Saturday, April 4, 2009

My favorites...

Last year I was seeing buttons with the term de.licio.us everywhere in my online cruising, but I really had no idea what it was about and hadn't taken the time to find out...my bad!

I'm a logical thinker - not to say I'm not emotional, just that my preferred style of thinking is orderly. I like to proceed from one thing to the next. I never really considered the implications until I read a book last spring titled Everything is miscellaneous: the power of the new digital disorder, by David Weinberger.

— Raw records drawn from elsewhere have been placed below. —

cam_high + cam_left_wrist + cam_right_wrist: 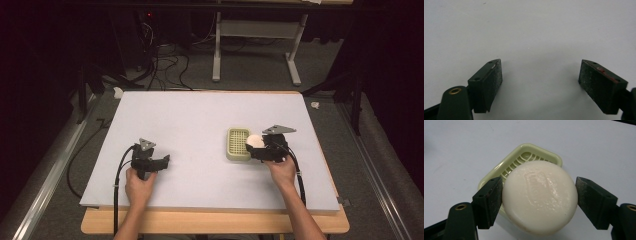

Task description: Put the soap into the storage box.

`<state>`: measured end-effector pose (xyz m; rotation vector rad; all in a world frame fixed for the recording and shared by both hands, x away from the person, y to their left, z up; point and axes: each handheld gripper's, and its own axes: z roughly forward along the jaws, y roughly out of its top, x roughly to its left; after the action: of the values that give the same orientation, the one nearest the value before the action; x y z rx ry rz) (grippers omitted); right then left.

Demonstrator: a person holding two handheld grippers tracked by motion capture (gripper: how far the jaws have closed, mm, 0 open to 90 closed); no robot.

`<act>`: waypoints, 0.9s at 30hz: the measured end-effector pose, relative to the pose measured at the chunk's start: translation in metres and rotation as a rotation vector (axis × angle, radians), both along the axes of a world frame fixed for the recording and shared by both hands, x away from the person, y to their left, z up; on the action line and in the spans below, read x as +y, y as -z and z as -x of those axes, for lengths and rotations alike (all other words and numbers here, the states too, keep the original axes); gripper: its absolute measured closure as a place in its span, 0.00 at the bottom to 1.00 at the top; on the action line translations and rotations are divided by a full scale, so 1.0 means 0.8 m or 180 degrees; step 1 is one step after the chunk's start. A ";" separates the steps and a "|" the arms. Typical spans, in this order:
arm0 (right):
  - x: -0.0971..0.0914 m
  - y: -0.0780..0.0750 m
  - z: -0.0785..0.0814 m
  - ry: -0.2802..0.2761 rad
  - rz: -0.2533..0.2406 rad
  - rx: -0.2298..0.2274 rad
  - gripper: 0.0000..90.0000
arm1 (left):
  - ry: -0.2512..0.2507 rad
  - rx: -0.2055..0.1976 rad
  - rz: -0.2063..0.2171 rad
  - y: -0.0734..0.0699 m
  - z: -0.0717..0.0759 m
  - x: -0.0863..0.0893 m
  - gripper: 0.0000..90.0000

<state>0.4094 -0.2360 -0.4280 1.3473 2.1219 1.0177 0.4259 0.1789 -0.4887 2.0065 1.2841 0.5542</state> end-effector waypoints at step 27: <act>0.069 0.007 -0.061 -0.0244 0.0301 0.0219 0.28 | 0.0003 0.0002 -0.0005 0.000 0.000 0.000 0.22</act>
<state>0.4583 -0.1807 -0.4334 1.2820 2.2582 0.9001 0.4256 0.1789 -0.4886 2.0085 1.2835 0.5542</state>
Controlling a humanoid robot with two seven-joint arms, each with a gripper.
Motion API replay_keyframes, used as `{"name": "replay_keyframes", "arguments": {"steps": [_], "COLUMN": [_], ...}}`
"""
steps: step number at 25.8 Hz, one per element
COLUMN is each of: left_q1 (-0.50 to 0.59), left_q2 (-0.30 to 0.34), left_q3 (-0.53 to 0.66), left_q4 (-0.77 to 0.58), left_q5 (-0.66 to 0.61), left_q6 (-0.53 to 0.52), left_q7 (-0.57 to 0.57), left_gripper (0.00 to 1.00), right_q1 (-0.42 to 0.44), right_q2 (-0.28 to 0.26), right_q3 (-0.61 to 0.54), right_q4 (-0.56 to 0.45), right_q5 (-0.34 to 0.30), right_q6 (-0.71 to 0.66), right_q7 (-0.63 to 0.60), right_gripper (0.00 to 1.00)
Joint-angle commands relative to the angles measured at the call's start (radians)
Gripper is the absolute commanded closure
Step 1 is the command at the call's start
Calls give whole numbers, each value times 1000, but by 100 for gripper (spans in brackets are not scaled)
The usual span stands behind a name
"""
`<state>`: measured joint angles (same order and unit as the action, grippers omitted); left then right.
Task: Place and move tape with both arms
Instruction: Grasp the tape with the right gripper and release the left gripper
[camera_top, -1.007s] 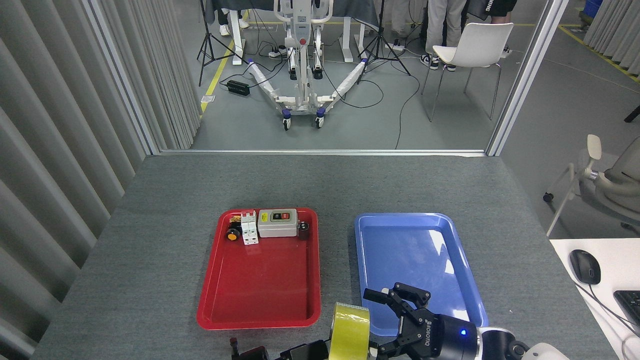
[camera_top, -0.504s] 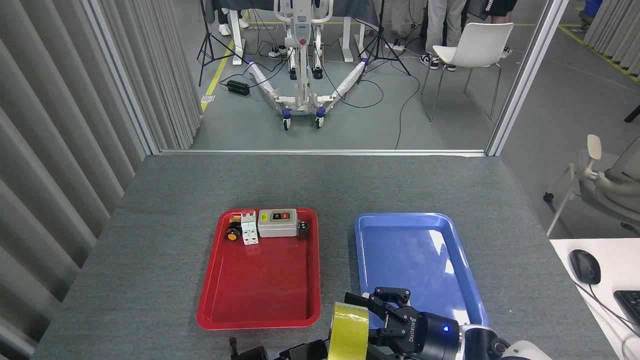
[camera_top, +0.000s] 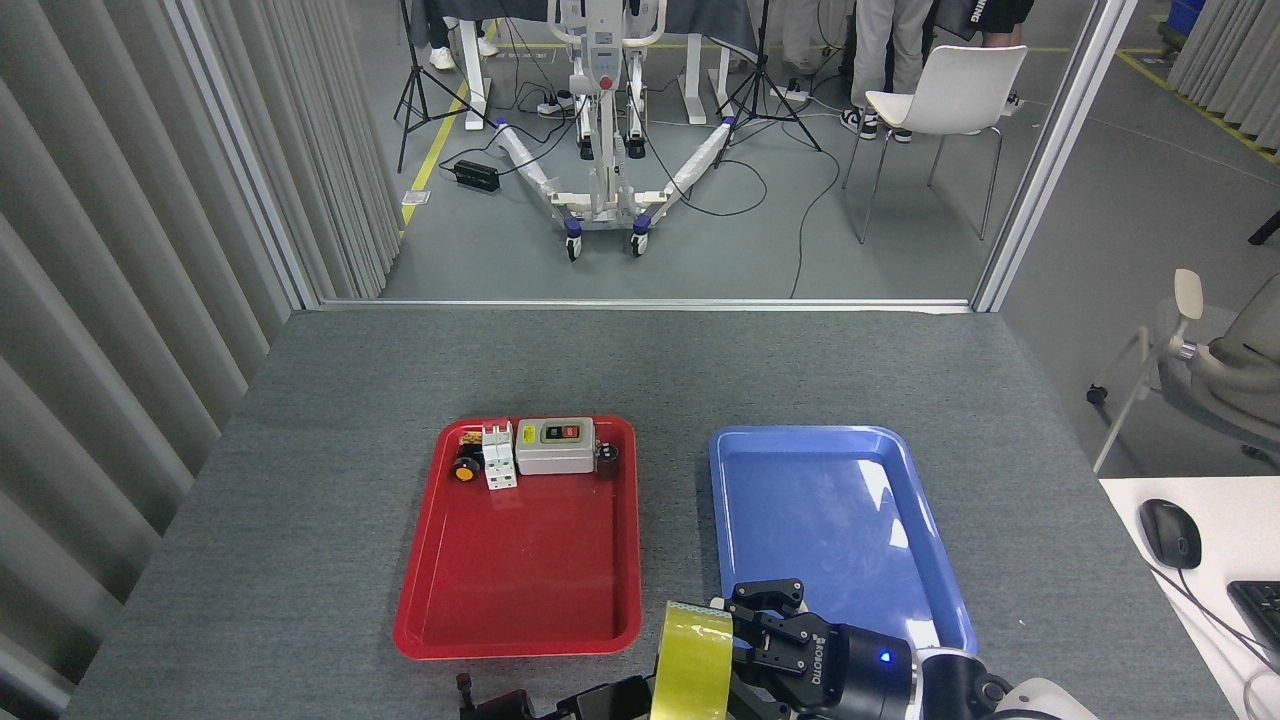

I've worked in libraries for some years and my undergraduate degree is in biology, two fields that depend heavily on systematics and taxonomic structure as a means of organizing information. Carl Linnaeus and Melvil Dewey respectively were instrumental in the development of two of our major systems of classification, binomial nomenclature and Dewey Decimal Classification.

Weinberger had a lot of interesting things to say on the subject, but the part that really grabbed me was the discussion about classification systems. Ever since people started recording information we've been developing ways to sort and store the physical artifacts that have been created. We were dealing with tangible objects that took up a lot of space, so finding ways to store them was very important. The primary purpose of the storage was to make sure the information could be kept and made available to others in the future. This meant that other important factors were finding ways to allow potential users to learn of the existence of the information, and providing a means of locating the artefacts when they were wanted.

And then, along came the relatively ethereal and intangible internet and the practice of community tagging.

The possibilities that are growing out of large-scale social collaboration combined with functional miscellany (as opposed to our earlier obligate taxonomy) was a revelation. Before this I hadn't really understood much of what tagging was all about, but now it appears to me that we're teetering on the brink of some truly fundamental changes.

So, did I dive right in to social bookmarking? No, but I did try out LibraryThing for the tagging and stayed for the book discussions and sociability. Now, though, (thanks, Jeff!) I have finally set up a de.licio.us account and I'm ready for business.

Only trouble at the moment is that my computer froze up, I can't find the admin password and I'm working with limited access to a borrowed computer. I can't imagine I'm the first person ever to have forgotten their admin password...am I? How disorderly is that?